EV Electrical Systems BASICS!

AEM Electronics

2 Sept 202107:41

Summary

TLDRThe video explores the exciting shift towards electric vehicle (EV) electrification, emphasizing its impact on motorsports and performance cars. It breaks down the complexities of EV electrical systems into three main subsystems: high voltage, low voltage, and CAN networks. Key components like battery packs, inverters, and power distribution units are discussed, highlighting their roles in vehicle performance and safety. The integration of these systems enables enthusiasts to enjoy tailored driving experiences while ensuring safety through advanced monitoring and control features.

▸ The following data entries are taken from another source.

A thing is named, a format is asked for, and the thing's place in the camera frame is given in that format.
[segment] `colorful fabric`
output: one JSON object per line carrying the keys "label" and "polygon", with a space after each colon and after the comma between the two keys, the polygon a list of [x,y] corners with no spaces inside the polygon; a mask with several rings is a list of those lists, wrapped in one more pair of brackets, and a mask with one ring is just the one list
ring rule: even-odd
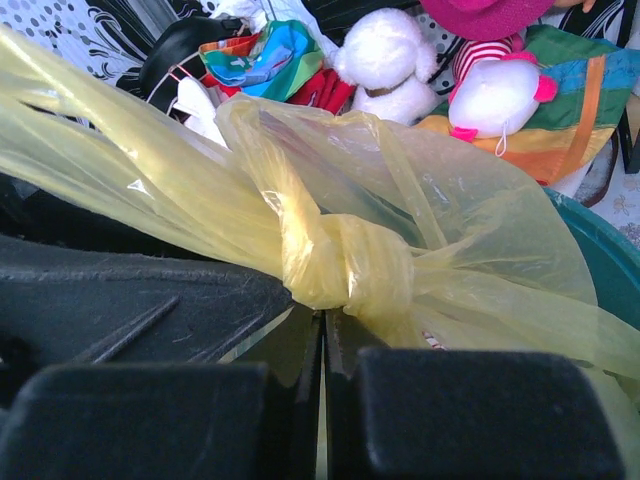
{"label": "colorful fabric", "polygon": [[287,103],[321,108],[337,115],[356,87],[347,85],[332,69],[320,70]]}
{"label": "colorful fabric", "polygon": [[[258,43],[259,38],[260,38],[260,34],[256,33],[248,37],[234,37],[234,38],[228,38],[225,40],[220,40],[219,42],[205,43],[204,45],[200,46],[200,49],[199,49],[200,58],[202,58],[204,54],[209,52],[220,52],[224,55],[236,55],[239,57],[246,57],[251,53],[251,50],[253,50],[256,43]],[[217,90],[222,94],[221,99],[223,99],[223,101],[228,100],[229,98],[233,97],[236,93],[242,91],[240,87],[227,87],[226,85],[222,85],[210,73],[207,73],[204,76],[204,78],[202,79],[202,84],[207,88],[216,87]]]}
{"label": "colorful fabric", "polygon": [[462,83],[476,62],[499,60],[505,55],[522,50],[522,38],[520,35],[516,35],[493,42],[476,40],[465,42],[453,59],[453,78],[456,84]]}
{"label": "colorful fabric", "polygon": [[[531,27],[527,39],[527,50],[537,56],[543,73],[557,81],[559,91],[508,137],[502,158],[549,185],[589,163],[607,143],[640,76],[640,52],[546,25]],[[446,103],[440,105],[418,128],[449,134],[447,110]],[[499,141],[478,139],[473,144],[493,153]]]}
{"label": "colorful fabric", "polygon": [[239,57],[246,57],[251,53],[253,47],[255,47],[260,38],[259,33],[255,33],[248,37],[233,37],[219,42],[205,43],[200,46],[200,56],[205,55],[207,52],[220,52],[225,55],[236,55]]}
{"label": "colorful fabric", "polygon": [[323,55],[297,20],[269,22],[248,55],[200,52],[218,82],[247,95],[286,101],[322,67]]}

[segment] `polka dot fabric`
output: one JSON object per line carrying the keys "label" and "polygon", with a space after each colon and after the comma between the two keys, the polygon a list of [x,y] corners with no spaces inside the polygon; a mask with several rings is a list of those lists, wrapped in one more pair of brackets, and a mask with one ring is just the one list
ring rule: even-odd
{"label": "polka dot fabric", "polygon": [[95,76],[115,83],[140,59],[106,41],[105,25],[84,2],[9,0],[0,7],[2,22]]}
{"label": "polka dot fabric", "polygon": [[408,13],[418,21],[422,35],[438,52],[440,70],[431,79],[430,84],[438,95],[448,96],[454,87],[453,57],[460,48],[462,39],[438,25],[422,7],[409,9]]}

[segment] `floral patterned cloth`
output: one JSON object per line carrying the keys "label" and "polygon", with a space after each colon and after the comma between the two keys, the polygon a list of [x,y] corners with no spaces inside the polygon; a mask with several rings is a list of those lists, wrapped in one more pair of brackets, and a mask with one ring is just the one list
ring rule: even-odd
{"label": "floral patterned cloth", "polygon": [[[576,194],[576,199],[590,196],[601,188],[609,171],[611,144],[607,145],[594,160],[591,171]],[[625,175],[622,154],[615,159],[609,190],[604,198],[591,210],[626,235],[640,248],[640,174]]]}

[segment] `orange stripe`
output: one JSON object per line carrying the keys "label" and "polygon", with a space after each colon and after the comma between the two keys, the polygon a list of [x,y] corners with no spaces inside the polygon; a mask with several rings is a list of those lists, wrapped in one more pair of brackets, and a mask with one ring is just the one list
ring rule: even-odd
{"label": "orange stripe", "polygon": [[251,49],[255,45],[255,42],[260,36],[259,33],[255,33],[249,37],[232,37],[227,40],[221,40],[219,42],[204,43],[200,45],[198,49],[200,54],[205,54],[211,51],[219,51],[226,55],[236,55],[238,57],[246,57],[251,53]]}
{"label": "orange stripe", "polygon": [[505,152],[502,159],[511,165],[524,170],[534,180],[543,185],[552,185],[557,180],[554,175],[556,165],[562,163],[562,159],[567,154],[567,150],[559,148],[544,152]]}
{"label": "orange stripe", "polygon": [[[449,123],[449,120],[447,117],[442,115],[429,115],[416,127],[426,128],[444,135],[449,135],[451,132],[451,124]],[[569,150],[577,130],[577,125],[563,130],[544,130],[541,128],[523,129],[509,136],[507,147],[510,152],[516,153],[540,152],[556,149],[566,151]],[[591,160],[594,152],[597,153],[602,149],[609,140],[612,130],[612,127],[598,127],[597,129],[594,129],[589,138],[589,146],[582,157],[580,166]],[[473,144],[478,148],[493,153],[499,140],[499,138],[478,138],[473,141]]]}
{"label": "orange stripe", "polygon": [[576,167],[580,166],[582,162],[582,157],[589,145],[591,132],[593,132],[596,124],[598,104],[600,103],[600,87],[602,86],[602,80],[604,78],[606,62],[607,60],[604,55],[589,59],[580,123],[578,123],[578,129],[576,130],[576,134],[573,137],[564,161],[558,164],[554,172],[553,177],[555,178],[563,178],[577,170]]}

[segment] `white fur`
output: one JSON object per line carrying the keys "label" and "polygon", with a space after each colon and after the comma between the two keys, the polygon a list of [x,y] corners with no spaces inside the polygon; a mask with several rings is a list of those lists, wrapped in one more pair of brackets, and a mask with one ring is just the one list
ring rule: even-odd
{"label": "white fur", "polygon": [[483,60],[471,67],[451,105],[454,127],[477,129],[477,138],[512,135],[540,105],[534,100],[540,69],[525,60]]}
{"label": "white fur", "polygon": [[[410,125],[438,104],[426,85],[437,69],[436,51],[402,10],[382,8],[362,17],[337,51],[334,69],[344,82],[358,85],[353,108],[384,120]],[[366,92],[394,87],[378,97]]]}
{"label": "white fur", "polygon": [[383,120],[411,125],[438,105],[438,96],[415,75],[387,95],[369,97],[360,86],[353,99],[353,109],[373,113]]}

Overall, the content offers an insightful overview of the technology driving the future of electric propulsion.

Takeaways

🚗 The shift toward vehicle electrification is opening new frontiers for high-performance propulsion in both motorsports and street vehicles.
🔋 Electric vehicle (EV) systems can be categorized into three main subsystems: high voltage, low voltage, and multiple CAN networks.
⚡ High voltage systems are powered by batteries typically exceeding 200 volts, which include components like contactors, inverters, and DC to DC converters.
🔌 An on-board charger converts grid AC power to high voltage DC power to charge the high voltage battery.
🏎️ Motors propel the vehicle and require an inverter to convert high voltage DC from the battery into regulated AC voltage.
🛠️ The AEM VCU (Vehicle Control Unit) plays a crucial role in managing power delivery and safety features during operation.
🔄 The low voltage circuit powers standard vehicle accessories and can be retained from internal combustion engine vehicles during conversion.
💡 Power Distribution Units (PDU8) simplify the control of low voltage systems by allowing centralized management through the VCU.
🌐 CAN bus networking facilitates communication between multiple devices, improving wiring efficiency and system integration.
🔒 Advanced safety features, including pre-checks and voltage regulation, enhance the reliability and enjoyment of EV conversions.

Q & A

What are the three main subsystems in electric vehicle (EV) electrical systems?
-The three main subsystems are the high voltage circuit, low voltage circuit, and multiple CAN networks.
What is the role of the high voltage battery in an EV?
-The high voltage battery, typically over 200 volts, supplies power to high voltage components like the motor, inverter combos, and the DC to DC converter.
How does an on-board charger function in an EV system?
-An on-board charger converts grid AC power to high voltage DC power to charge the high voltage battery.
What is a DC to DC converter and how does it work?
-A DC to DC converter acts like an alternator in internal combustion engine vehicles, converting high voltage power to maintain the charge of the low voltage battery.
How are motor inverters used in electric vehicles?
-Motor inverters convert high voltage DC power from the battery to regulated AC voltage for motor propulsion, and each motor requires its own inverter.
What advantages do EV conversions have regarding low voltage systems?
-EV conversions can retain the existing low voltage systems from internal combustion engine vehicles, making the transition easier.
What is the function of the PDU8 power distribution unit?
-The PDU8 power distribution unit allows for the control of 12-volt switch devices through the VCU, simplifying wiring and programming.
What is CAN bus networking and why is it beneficial in EV systems?
-CAN bus networking allows multiple devices to share data over a two-wire network, simplifying wiring and enhancing communication between components.
How does the VCU improve performance and safety in EV conversions?
-The VCU integrates multiple systems, receiving data from various devices to ensure optimal performance and safety through pre-checks and real-time monitoring.
What safety features are incorporated into the EV conversion systems?
-Safety features include redundant pre-checks before startup, voltage regulation based on battery temperatures, and checks on pedal sensor voltages to prevent failures.